To make extracts, they use rotary extractors. As you'll see in the chart below, some extracts are aged afterward.
In the new Gran Lusso vermouth, one of the extracts was aged for 8 years.
The extracts, distillates, wine, sugar, and caramel coloring (if used) are combined in gargantuan stainless steel tanks to blend. They are added in a certain order so that materials won't precipitate out of solution.
These resting rooms hold 5.6 million liters of vermouth on-site.
After blending, it's a 20 day process until bottling. They let the blend rest so that some stuff does precipitate out, then cold filter it, then bottle.
(Filtration nerd bonus: They use both .65 micron cellulose filters and diatomaceous earth to filter the wine).
Every day they make 400,000 liters of Martini vermouth in this facility.
In the next post, we'll look at some of the locally-grown herbs used to make Martini.
Was great to have you with us in this trip for the celebration of such milestone, now let's get the Vermouth out of fridge and have a glass and cheers to our SALUTE!

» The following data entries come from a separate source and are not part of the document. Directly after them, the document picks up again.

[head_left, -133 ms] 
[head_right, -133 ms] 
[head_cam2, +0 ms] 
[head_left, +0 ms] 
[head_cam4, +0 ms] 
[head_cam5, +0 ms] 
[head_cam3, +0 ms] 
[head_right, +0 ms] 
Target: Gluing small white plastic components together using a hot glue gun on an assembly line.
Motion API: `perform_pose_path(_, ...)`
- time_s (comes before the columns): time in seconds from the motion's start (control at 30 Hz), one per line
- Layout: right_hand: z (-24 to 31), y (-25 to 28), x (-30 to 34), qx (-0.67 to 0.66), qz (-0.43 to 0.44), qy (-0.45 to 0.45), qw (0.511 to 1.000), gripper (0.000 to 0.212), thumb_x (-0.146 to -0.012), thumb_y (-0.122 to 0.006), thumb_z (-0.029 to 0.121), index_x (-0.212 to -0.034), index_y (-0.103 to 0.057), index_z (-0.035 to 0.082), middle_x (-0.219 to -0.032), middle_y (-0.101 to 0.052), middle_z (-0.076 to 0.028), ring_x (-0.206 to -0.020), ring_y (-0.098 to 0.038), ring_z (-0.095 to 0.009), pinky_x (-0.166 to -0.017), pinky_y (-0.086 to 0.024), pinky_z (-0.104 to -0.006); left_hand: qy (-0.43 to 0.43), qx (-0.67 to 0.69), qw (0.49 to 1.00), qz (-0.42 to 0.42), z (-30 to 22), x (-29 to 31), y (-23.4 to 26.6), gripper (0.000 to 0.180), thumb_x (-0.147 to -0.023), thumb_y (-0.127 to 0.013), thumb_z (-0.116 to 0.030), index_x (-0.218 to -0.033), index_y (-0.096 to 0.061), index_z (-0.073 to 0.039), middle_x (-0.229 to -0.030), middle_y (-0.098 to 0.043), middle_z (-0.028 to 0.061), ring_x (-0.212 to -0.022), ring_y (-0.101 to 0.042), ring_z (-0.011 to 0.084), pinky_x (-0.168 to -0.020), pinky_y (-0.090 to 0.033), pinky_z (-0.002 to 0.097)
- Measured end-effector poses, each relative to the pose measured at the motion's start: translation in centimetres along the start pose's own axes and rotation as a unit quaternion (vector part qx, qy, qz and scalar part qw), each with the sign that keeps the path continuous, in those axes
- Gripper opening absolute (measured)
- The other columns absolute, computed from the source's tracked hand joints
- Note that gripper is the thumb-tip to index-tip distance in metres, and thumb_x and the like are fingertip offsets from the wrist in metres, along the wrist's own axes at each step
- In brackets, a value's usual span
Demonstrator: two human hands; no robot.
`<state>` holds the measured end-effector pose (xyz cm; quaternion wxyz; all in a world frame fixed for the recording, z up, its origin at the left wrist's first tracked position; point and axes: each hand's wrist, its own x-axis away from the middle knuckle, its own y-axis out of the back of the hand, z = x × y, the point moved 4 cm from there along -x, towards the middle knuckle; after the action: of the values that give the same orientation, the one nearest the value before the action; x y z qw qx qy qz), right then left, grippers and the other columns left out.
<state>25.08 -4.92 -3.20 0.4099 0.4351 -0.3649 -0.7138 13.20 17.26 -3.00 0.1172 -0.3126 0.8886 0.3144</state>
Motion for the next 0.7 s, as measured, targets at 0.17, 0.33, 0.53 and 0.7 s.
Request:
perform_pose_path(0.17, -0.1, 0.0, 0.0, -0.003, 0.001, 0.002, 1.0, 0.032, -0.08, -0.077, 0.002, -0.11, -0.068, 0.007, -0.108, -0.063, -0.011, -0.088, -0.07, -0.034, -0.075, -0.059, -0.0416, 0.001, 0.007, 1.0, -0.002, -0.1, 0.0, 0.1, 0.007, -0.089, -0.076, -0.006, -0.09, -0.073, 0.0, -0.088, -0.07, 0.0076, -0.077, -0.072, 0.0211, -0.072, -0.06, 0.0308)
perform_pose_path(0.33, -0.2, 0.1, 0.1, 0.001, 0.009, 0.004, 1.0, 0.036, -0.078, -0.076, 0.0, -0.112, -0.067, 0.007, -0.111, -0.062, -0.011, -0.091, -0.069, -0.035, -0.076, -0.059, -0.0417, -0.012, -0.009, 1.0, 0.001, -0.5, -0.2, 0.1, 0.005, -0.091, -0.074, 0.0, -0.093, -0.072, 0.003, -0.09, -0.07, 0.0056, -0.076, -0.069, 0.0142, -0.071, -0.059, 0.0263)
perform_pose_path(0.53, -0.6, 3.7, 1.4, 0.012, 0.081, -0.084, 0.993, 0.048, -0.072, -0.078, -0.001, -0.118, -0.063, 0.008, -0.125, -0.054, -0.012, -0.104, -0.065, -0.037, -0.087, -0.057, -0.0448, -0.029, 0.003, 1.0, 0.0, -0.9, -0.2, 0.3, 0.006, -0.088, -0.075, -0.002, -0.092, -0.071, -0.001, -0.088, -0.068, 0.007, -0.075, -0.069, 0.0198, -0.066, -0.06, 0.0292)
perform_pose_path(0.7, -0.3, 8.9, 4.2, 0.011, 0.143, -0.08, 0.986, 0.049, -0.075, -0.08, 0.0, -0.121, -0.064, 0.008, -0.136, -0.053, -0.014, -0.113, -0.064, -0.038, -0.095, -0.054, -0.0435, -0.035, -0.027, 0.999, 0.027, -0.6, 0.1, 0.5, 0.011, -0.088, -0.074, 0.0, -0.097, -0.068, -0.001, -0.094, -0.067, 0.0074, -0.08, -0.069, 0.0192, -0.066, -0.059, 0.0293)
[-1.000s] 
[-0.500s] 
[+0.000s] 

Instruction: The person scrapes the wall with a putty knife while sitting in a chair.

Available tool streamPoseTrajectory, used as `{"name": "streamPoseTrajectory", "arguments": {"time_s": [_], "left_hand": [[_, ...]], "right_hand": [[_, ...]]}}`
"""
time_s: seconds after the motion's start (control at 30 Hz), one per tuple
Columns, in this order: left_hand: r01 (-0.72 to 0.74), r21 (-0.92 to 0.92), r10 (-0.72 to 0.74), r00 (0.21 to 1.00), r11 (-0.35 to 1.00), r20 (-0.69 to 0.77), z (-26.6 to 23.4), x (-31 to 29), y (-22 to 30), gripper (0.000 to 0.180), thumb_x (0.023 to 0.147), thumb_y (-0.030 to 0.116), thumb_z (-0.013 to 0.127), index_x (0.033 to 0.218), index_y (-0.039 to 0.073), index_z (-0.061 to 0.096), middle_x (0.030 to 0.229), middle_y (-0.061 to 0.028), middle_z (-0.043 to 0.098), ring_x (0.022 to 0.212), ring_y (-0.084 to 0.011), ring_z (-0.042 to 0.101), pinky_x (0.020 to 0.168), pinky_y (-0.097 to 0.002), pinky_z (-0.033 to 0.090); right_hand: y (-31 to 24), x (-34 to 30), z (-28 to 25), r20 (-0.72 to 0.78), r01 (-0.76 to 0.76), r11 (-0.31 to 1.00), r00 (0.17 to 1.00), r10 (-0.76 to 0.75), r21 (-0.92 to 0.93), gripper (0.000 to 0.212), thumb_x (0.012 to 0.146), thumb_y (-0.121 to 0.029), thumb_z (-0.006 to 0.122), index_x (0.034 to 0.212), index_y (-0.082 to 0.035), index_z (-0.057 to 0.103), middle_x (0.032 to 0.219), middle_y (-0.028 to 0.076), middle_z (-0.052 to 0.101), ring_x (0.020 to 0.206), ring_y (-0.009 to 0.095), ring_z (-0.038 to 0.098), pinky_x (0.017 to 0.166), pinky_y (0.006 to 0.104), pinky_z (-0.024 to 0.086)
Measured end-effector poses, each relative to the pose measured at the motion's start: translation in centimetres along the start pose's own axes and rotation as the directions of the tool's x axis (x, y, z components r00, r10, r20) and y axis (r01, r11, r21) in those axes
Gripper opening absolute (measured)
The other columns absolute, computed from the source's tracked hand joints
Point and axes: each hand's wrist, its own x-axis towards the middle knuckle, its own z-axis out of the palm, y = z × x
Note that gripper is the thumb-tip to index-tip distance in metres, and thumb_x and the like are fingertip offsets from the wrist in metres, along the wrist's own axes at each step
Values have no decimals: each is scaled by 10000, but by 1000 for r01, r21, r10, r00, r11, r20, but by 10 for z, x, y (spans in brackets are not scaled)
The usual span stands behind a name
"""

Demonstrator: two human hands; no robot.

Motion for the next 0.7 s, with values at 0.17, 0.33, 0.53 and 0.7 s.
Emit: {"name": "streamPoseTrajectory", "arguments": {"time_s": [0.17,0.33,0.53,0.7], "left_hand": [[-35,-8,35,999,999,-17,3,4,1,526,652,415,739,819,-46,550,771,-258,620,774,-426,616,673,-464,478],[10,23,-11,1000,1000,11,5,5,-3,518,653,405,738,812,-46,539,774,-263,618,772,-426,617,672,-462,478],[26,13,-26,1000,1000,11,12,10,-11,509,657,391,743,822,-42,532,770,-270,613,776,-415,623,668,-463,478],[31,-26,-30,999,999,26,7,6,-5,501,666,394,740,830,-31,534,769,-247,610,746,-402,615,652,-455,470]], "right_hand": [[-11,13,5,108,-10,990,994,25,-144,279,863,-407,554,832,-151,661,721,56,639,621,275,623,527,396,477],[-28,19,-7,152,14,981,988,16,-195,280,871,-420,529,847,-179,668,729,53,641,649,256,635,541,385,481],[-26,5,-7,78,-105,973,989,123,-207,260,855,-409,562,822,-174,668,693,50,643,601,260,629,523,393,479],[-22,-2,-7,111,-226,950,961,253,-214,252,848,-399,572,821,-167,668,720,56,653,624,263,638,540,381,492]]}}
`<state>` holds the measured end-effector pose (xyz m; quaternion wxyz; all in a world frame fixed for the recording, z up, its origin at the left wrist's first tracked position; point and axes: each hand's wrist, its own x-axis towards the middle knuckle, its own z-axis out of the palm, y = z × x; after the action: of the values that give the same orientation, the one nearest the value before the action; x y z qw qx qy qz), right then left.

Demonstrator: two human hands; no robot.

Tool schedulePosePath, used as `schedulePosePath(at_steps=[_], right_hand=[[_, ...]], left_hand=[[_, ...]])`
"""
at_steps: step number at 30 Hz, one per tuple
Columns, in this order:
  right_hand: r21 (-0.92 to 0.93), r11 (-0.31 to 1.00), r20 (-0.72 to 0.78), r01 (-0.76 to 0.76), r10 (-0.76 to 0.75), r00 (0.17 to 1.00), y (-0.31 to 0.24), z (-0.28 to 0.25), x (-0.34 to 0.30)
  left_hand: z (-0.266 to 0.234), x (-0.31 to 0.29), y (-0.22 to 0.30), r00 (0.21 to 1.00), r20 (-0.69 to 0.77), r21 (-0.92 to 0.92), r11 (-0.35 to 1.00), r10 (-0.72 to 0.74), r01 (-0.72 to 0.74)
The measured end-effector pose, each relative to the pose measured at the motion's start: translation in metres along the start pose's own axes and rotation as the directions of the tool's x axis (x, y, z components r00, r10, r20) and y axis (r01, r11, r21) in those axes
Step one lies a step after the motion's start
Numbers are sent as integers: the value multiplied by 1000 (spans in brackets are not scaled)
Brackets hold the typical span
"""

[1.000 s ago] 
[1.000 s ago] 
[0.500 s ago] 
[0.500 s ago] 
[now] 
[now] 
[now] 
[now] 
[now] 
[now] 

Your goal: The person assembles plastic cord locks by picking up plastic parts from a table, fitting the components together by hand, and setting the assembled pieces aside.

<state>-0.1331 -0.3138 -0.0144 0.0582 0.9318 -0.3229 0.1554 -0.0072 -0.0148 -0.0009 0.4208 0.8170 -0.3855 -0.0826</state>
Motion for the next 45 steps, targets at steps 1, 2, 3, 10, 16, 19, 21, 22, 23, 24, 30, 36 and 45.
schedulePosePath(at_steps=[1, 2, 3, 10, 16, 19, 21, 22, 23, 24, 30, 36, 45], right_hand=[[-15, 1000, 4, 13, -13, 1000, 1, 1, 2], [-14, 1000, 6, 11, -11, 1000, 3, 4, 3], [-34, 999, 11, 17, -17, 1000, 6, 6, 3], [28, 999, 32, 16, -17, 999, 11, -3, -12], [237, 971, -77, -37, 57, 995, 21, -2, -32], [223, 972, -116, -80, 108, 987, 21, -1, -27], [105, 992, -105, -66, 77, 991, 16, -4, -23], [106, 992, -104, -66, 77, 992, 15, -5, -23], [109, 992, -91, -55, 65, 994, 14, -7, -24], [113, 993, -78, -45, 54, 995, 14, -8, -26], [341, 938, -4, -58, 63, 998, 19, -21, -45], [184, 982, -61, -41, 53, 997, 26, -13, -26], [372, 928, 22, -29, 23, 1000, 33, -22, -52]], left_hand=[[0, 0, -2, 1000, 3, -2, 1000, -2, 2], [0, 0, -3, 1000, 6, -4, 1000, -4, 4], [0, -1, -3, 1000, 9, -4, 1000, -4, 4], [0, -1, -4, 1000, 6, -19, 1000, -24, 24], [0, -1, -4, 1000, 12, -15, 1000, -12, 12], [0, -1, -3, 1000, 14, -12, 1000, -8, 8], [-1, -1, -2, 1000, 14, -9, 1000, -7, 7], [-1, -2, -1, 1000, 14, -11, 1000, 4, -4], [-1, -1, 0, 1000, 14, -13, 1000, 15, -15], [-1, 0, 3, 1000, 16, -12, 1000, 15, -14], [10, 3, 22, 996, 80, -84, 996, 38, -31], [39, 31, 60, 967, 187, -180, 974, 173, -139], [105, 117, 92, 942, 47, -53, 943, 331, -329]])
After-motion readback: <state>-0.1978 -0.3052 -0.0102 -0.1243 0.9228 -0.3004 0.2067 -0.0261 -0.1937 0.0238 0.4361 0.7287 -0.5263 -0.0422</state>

Posted by: Giuseppe Gallo | August 08, 2013 at 07:42 AM
Thank you so much for writing this. I have been looking for information on how commercial vermouth producers make vermouth, and this saves me a trip to Italy :(...
Posted by: Dea Allgood | August 15, 2016 at 08:47 AM
Hi again Camper English
may I ask for a clarification on one of the above points
the extracts, distillates, wine, sugar, and caramel coloring (if used) are combined in gargantuan stainless steel tanks to blend
what about the fortifying alcohol? Is this added to the wine before hand which means the wine in the statement above means the fortified wine or is the fortification spirit added in those humongous blending tanks or finally just before bottling?
Would you know if the fortification alcohol is young brandy, aged brandy, neutral alcohol at full strength or diluted neutral alcohol (kind of vodka)?